Thorac Cardiovasc Surg 2015; 63 - ePP31
DOI: 10.1055/s-0035-1544527

Modification of the Norwood Procedure for an Unusual Anatomy of Heart and Supraaortic Blood Vessels

O. Dewald 1, B. Esmailzadeh 1, G. D. Dürr 1, R. Knies 2, U. Herberg 2, J. Breuer 2
  • 1Department of Cardiac Surgery, University Clinical Centre Bonn, Bonn, Germany
  • 2Department of Pediatric Cardiology, University Clinical Centre Bonn, Bonn, Germany

Objectives: The Norwood procedure is a suitable surgical option for malformations beyond the hypoplastic left heart syndrome. We report here a case of an unusually complex cardiac and vascular anatomy, which was treated with a modification of the Norwood procedure.

Patient: A newborn presented with a double-inlet left ventricle, a L-transposition of great arteries, a dysplastic tricuspid valve and a narrow subaortic outflow tract with a restrictive VSD. In addition, an interrupted aortic arch type B was combined with an obliterated brachiocephalic artery, which itself originated from the right pulmonary artery. A small cerebral infarction within the right hemisphere and an obstruction of the left main bronchus complicated the clinical situation.
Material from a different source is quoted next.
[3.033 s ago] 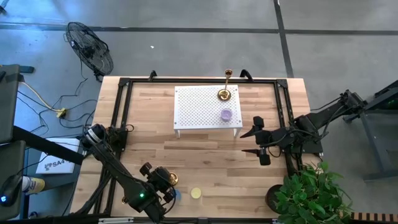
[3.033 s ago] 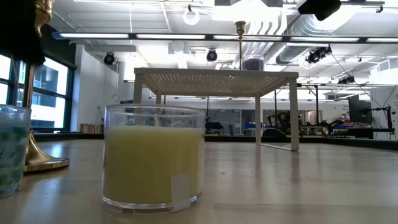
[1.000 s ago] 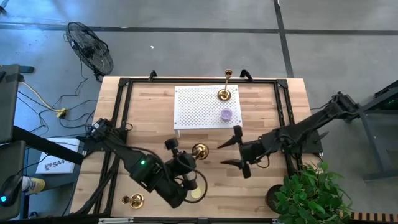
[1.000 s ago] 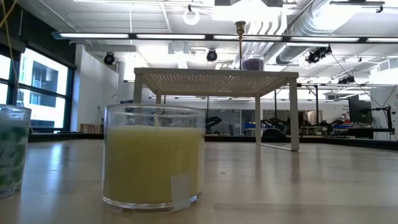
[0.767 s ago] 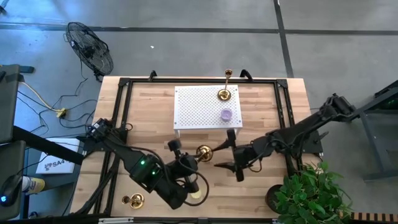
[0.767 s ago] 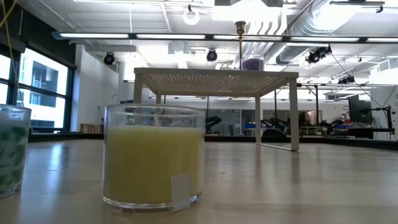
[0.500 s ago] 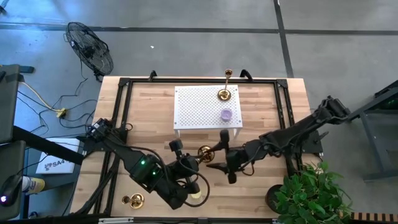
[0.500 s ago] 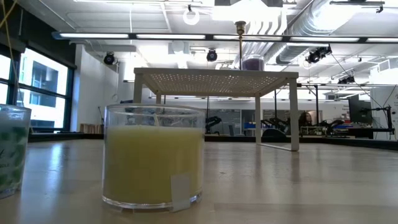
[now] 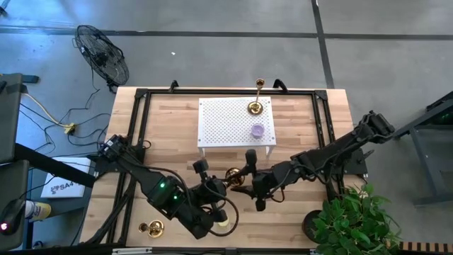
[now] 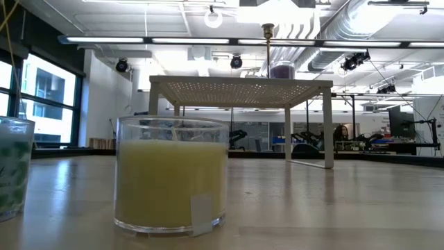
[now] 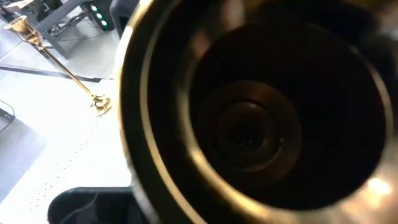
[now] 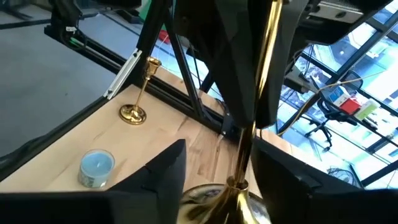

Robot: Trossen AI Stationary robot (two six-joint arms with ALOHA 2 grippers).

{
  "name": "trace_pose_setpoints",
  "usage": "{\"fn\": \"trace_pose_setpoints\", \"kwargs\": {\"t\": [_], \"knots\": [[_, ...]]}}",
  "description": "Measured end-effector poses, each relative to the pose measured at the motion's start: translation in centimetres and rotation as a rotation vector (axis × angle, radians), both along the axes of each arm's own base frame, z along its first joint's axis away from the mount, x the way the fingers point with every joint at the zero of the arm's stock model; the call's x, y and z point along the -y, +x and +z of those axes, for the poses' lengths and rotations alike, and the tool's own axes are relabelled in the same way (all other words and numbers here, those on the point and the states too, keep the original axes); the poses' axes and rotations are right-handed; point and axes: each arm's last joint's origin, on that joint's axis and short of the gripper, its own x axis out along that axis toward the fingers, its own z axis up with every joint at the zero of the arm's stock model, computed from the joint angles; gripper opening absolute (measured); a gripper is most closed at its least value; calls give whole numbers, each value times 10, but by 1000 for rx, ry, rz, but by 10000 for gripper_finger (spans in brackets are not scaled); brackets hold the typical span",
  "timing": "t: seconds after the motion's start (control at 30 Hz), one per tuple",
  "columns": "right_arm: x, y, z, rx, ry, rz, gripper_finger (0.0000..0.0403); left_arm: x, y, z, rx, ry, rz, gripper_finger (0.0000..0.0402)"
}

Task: Pick & Place candle stick holders
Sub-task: Put the right gold candle holder on the shelf

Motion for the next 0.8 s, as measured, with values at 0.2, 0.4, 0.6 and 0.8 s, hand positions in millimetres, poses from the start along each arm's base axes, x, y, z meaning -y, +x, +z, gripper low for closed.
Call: {"fn": "trace_pose_setpoints", "kwargs": {"t": [0.2, 0.4, 0.6, 0.8], "knots": [[2, 1, -1, -10, -33, 3, 85, 5, 7, -5, -6, 9, -34, 9], [1, 0, -3, -18, -50, 4, 21, 4, 13, -10, -30, 25, -46, 9], [3, -1, -4, -35, -53, -27, 13, 5, 15, -12, -28, 40, -40, 16], [2, -1, -5, -44, -74, -21, 10, 7, 16, -10, -18, 2, -66, 60]]}}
Results: At 3 weeks of age we performed bilateral pulmonary banding followed by a ductal stenting. At 11 months a modified Norwood procedure was performed. The ascending aorta and pulmonary artery were connected through an aortopulmonary window after detachment of pulmonary arteries. The PDA stent remained in situ and a 4 mm BT-shunt was inserted between the reconstructed aorta and the PA-bifurcation. Another 4 mm Goretex prosthesis was anastomosed between the obliterated brachiocephalic artery and the reconstructed aorta to achieve antegrade flow. The obstruction of the left bronchus was relieved. The chest remained open and was closed on the next day. The postoperative period was uneventful. The bidirectional Glenn-Operation was performed at 20 months of age without any complication.

Conclusion: Our combination of hybrid approach and modification of the Norwood procedure provided a successful staged repair of the complex anatomy and allowed a normal development of the currently 25 months old child.